Problem requirements :: What lines in the entries hold the string "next"? List them.

*****

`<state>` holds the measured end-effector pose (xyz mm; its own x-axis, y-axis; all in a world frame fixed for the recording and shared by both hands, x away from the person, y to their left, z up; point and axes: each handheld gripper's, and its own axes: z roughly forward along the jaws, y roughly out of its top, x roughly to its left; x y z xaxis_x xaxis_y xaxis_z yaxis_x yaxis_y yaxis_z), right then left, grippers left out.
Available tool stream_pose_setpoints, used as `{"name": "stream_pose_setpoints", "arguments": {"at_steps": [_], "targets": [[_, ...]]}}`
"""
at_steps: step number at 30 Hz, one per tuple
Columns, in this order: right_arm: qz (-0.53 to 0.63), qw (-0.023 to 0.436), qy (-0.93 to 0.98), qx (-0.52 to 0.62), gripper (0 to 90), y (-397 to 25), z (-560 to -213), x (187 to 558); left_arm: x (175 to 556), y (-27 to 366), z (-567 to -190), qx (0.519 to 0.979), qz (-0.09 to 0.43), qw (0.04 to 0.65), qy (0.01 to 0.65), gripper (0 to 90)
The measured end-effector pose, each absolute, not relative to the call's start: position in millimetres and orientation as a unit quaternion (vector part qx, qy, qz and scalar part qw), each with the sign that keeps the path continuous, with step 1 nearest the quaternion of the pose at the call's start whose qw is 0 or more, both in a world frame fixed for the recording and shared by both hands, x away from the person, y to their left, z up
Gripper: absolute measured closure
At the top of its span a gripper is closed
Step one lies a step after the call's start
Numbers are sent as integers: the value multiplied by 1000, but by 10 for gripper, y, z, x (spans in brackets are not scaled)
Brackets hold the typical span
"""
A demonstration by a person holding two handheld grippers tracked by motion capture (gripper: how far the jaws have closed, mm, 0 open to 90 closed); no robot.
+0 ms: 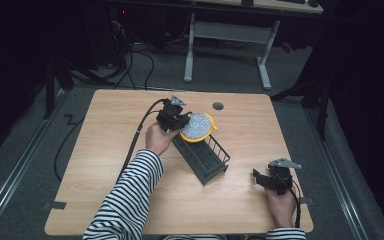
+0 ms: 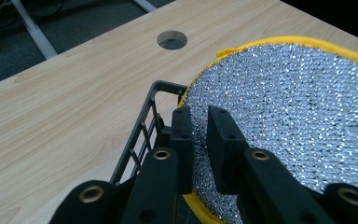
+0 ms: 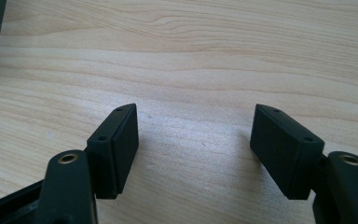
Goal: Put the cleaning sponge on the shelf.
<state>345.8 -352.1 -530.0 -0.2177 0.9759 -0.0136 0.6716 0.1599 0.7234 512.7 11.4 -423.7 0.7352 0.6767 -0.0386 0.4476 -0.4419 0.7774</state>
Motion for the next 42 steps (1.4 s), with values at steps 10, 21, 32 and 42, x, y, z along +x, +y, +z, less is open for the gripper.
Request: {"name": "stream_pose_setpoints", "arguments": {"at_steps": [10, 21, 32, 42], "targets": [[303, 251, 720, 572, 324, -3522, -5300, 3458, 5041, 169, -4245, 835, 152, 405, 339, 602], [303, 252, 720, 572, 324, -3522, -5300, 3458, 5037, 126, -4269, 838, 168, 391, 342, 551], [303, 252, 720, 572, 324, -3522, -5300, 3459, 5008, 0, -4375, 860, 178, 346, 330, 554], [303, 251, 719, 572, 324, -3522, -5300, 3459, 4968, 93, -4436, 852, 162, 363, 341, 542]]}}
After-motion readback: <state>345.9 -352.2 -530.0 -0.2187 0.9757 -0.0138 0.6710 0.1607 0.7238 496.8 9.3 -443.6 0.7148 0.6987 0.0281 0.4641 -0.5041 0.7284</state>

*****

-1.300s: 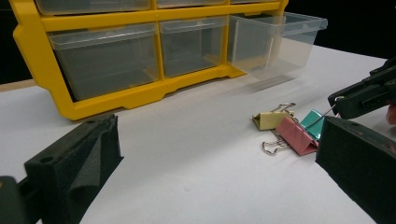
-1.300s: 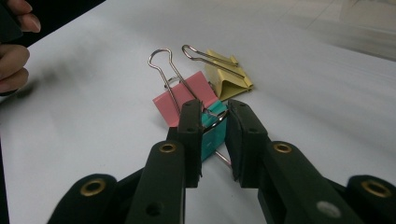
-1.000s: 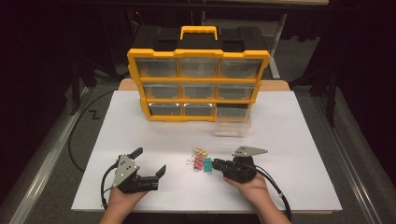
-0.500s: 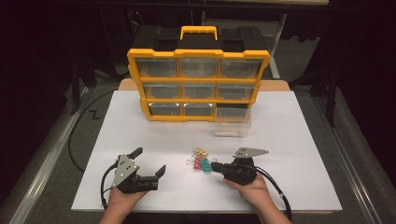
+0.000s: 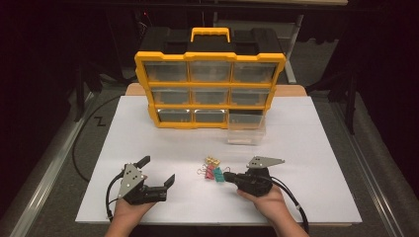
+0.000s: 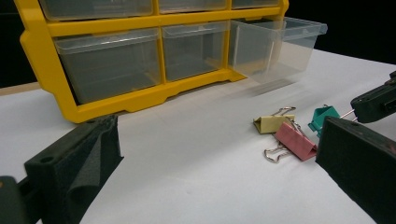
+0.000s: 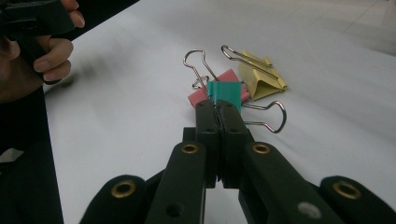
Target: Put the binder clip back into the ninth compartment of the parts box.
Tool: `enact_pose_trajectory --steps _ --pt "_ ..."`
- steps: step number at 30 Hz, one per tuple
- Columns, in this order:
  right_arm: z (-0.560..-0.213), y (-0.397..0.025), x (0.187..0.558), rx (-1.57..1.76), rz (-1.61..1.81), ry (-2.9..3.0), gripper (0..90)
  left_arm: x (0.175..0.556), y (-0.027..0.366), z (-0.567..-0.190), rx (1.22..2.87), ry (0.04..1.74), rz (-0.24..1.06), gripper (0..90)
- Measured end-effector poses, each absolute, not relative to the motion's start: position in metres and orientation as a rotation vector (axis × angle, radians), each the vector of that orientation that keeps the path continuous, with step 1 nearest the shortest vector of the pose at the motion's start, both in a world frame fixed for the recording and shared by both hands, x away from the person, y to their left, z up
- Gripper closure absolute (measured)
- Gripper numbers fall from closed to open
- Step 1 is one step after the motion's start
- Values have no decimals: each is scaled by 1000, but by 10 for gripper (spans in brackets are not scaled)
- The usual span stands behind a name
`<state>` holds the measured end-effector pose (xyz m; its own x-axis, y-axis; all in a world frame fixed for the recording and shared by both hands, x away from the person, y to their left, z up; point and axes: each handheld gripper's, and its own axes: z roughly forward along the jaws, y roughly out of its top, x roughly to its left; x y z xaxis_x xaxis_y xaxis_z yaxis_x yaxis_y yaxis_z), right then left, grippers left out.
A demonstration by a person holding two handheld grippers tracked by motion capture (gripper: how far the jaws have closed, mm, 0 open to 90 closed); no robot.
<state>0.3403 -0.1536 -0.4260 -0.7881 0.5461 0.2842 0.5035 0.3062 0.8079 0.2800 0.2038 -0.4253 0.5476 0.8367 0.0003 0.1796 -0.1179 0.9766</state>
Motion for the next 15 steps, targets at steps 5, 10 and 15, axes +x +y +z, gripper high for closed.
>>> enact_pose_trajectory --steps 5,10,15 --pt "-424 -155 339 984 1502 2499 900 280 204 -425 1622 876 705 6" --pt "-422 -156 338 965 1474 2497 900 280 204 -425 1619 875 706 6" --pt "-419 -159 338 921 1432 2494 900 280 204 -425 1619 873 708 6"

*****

Written response ::
Motion for the next 42 steps (1.4 s), with values at steps 10, 21, 32 and 42, x, y, z along +x, +y, +z, less is open for the gripper.
Motion for the next 15 steps, targets at steps 5, 10 and 15, axes +x +y +z, gripper high for closed.

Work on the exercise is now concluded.